-- The task --
Each record must be repeated exactly as it stands.

-- Entries shown --
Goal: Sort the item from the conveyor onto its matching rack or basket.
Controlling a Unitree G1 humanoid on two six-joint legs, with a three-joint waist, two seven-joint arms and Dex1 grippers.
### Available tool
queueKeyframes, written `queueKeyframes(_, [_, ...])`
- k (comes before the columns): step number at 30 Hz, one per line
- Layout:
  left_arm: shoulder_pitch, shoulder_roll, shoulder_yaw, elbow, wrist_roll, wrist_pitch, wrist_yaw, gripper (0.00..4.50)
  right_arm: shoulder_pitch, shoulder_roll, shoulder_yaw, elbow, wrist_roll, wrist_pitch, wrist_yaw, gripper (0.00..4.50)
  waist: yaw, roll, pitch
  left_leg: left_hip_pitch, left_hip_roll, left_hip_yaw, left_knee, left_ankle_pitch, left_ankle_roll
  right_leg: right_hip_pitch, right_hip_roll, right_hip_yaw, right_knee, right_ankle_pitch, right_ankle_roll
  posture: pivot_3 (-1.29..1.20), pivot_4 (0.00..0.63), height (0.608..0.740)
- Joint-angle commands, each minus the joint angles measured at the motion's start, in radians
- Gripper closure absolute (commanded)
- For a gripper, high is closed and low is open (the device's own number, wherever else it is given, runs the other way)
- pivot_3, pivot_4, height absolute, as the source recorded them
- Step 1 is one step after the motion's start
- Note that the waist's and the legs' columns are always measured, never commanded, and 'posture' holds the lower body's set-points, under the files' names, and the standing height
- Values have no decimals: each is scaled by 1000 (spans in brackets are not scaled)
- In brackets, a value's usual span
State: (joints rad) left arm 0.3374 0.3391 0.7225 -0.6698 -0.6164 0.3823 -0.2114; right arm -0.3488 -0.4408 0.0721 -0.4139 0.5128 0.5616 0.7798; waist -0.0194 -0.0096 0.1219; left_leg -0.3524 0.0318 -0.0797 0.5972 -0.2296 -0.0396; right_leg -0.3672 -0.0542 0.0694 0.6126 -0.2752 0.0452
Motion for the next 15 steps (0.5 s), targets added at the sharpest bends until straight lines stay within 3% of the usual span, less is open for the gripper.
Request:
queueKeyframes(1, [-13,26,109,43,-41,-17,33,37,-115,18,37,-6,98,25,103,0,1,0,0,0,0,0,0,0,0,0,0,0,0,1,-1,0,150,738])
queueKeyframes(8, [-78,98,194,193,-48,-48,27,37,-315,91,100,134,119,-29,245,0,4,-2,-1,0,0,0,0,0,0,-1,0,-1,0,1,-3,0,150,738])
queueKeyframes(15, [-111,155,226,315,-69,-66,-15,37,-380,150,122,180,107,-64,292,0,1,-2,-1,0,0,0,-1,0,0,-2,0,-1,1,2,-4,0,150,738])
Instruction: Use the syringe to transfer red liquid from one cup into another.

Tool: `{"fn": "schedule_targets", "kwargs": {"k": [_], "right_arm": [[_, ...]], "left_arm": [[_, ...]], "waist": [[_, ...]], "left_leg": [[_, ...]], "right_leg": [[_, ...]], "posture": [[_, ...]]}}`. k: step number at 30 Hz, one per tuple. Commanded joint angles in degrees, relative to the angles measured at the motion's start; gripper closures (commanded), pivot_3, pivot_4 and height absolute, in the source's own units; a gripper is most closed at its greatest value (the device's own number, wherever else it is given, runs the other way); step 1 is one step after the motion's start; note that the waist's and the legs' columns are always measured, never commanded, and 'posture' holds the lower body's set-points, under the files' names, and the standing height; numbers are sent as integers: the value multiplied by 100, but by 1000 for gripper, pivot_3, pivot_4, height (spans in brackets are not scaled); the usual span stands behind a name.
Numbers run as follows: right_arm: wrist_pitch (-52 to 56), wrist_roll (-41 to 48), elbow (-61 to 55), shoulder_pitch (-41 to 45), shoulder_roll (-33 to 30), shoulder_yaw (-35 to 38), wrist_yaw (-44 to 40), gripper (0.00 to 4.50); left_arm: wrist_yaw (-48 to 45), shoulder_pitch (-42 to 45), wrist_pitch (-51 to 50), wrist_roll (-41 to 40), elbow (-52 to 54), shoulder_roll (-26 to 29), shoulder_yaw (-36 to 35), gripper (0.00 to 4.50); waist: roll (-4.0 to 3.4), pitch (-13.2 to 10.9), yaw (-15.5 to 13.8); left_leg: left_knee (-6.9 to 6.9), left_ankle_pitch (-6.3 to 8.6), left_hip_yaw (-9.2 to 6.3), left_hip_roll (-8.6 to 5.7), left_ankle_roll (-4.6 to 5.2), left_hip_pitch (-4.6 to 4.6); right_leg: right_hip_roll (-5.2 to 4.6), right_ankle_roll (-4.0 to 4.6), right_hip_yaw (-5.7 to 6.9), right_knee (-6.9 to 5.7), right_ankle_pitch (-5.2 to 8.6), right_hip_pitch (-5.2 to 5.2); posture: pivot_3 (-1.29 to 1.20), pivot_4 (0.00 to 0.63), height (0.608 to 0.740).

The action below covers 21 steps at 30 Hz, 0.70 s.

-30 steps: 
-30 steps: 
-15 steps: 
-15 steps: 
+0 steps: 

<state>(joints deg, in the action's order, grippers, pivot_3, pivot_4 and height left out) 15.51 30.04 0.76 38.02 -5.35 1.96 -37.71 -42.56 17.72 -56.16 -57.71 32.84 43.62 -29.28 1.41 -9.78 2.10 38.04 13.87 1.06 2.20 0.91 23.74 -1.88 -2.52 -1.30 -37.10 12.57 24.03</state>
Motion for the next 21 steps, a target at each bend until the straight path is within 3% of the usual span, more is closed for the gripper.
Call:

-- Result of this task --
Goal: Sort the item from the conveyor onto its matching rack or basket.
Controlling a Unitree G1 humanoid on two six-joint legs, with a three-joint waist, two seven-joint arms and Dex1 grippers.
### Available tool
queueKeyframes, written `queueKeyframes(_, [_, ...])`
- k (comes before the columns): step number at 30 Hz, one per line
- Layout:
  left_arm: shoulder_pitch, shoulder_roll, shoulder_yaw, elbow, wrist_roll, wrist_pitch, wrist_yaw, gripper (0.00..4.50)
  right_arm: shoulder_pitch, shoulder_roll, shoulder_yaw, elbow, wrist_roll, wrist_pitch, wrist_yaw, gripper (0.00..4.50)
  waist: yaw, roll, pitch
  left_leg: left_hip_pitch, left_hip_roll, left_hip_yaw, left_knee, left_ankle_pitch, left_ankle_roll
  right_leg: right_hip_pitch, right_hip_roll, right_hip_yaw, right_knee, right_ankle_pitch, right_ankle_roll
  posture: pivot_3 (-1.29..1.20), pivot_4 (0.00..0.63), height (0.608..0.740)
- Joint-angle commands, each minus the joint angles measured at the motion's start, in radians
- Gripper closure absolute (commanded)
- For a gripper, high is closed and low is open (the device's own number, wherever else it is given, runs the other way)
- pivot_3, pivot_4, height absolute, as the source recorded them
- Step 1 is one step after the motion's start
- Note that the waist's and the legs' columns are always measured, never commanded, and 'posture' holds the lower body's set-points, under the files' names, and the standing height
- Values have no decimals: each is scaled by 1000 (spans in brackets are not scaled)
- In brackets, a value's usual span
State: (joints rad) left arm 0.3374 0.3391 0.7225 -0.6698 -0.6164 0.3823 -0.2114; right arm -0.3488 -0.4408 0.0721 -0.4139 0.5128 0.5616 0.7798; waist -0.0194 -0.0096 0.1219; left_leg -0.3524 0.0318 -0.0797 0.5972 -0.2296 -0.0396; right_leg -0.3672 -0.0542 0.0694 0.6126 -0.2752 0.0452
Motion for the next 15 steps (0.5 s), targets added at the sharpest bends until straight lines stay within 3% of the usual span, less is open for the gripper.
Request:
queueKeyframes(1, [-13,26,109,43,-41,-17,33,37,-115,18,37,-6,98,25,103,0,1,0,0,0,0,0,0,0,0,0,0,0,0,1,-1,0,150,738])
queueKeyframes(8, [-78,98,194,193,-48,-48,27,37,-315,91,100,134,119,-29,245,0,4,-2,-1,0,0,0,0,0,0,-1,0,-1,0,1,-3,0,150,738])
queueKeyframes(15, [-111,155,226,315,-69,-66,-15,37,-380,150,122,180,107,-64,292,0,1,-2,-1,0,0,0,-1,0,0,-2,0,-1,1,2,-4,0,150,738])
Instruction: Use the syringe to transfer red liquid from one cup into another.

Tool: `{"fn": "schedule_targets", "kwargs": {"k": [_], "right_arm": [[_, ...]], "left_arm": [[_, ...]], "waist": [[_, ...]], "left_leg": [[_, ...]], "right_leg": [[_, ...]], "posture": [[_, ...]]}}`. k: step number at 30 Hz, one per tuple. Commanded joint angles in degrees, relative to the angles measured at the motion's start; gripper closures (commanded), pivot_3, pivot_4 and height absolute, in the source's own units; a gripper is most closed at its greatest value (the device's own number, wherever else it is given, runs the other way); step 1 is one step after the motion's start; note that the waist's and the legs' columns are always measured, never commanded, and 'posture' holds the lower body's set-points, under the files' names, and the standing height; numbers are sent as integers: the value multiplied by 100, but by 1000 for gripper, pivot_3, pivot_4, height (spans in brackets are not scaled); the usual span stands behind a name.
Numbers run as follows: right_arm: wrist_pitch (-52 to 56), wrist_roll (-41 to 48), elbow (-61 to 55), shoulder_pitch (-41 to 45), shoulder_roll (-33 to 30), shoulder_yaw (-35 to 38), wrist_yaw (-44 to 40), gripper (0.00 to 4.50); left_arm: wrist_yaw (-48 to 45), shoulder_pitch (-42 to 45), wrist_pitch (-51 to 50), wrist_roll (-41 to 40), elbow (-52 to 54), shoulder_roll (-26 to 29), shoulder_yaw (-36 to 35), gripper (0.00 to 4.50); waist: roll (-4.0 to 3.4), pitch (-13.2 to 10.9), yaw (-15.5 to 13.8); left_leg: left_knee (-6.9 to 6.9), left_ankle_pitch (-6.3 to 8.6), left_hip_yaw (-9.2 to 6.3), left_hip_roll (-8.6 to 5.7), left_ankle_roll (-4.6 to 5.2), left_hip_pitch (-4.6 to 4.6); right_leg: right_hip_roll (-5.2 to 4.6), right_ankle_roll (-4.0 to 4.6), right_hip_yaw (-5.7 to 6.9), right_knee (-6.9 to 5.7), right_ankle_pitch (-5.2 to 8.6), right_hip_pitch (-5.2 to 5.2); posture: pivot_3 (-1.29 to 1.20), pivot_4 (0.00 to 0.63), height (0.608 to 0.740).

The action below covers 21 steps at 30 Hz, 0.70 s.

-30 steps: 
-30 steps: 
-15 steps: 
-15 steps: 
+0 steps: 

<state>(joints deg, in the action's order, grippers, pivot_3, pivot_4 and height left out) 15.51 30.04 0.76 38.02 -5.35 1.96 -37.71 -42.56 17.72 -56.16 -57.71 32.84 43.62 -29.28 1.41 -9.78 2.10 38.04 13.87 1.06 2.20 0.91 23.74 -1.88 -2.52 -1.30 -37.10 12.57 24.03</state>
Motion for the next 21 steps, a target at each bend until the straight path is within 3% of the usual span, more is closed for the gripper.
Call:

The response above is complete.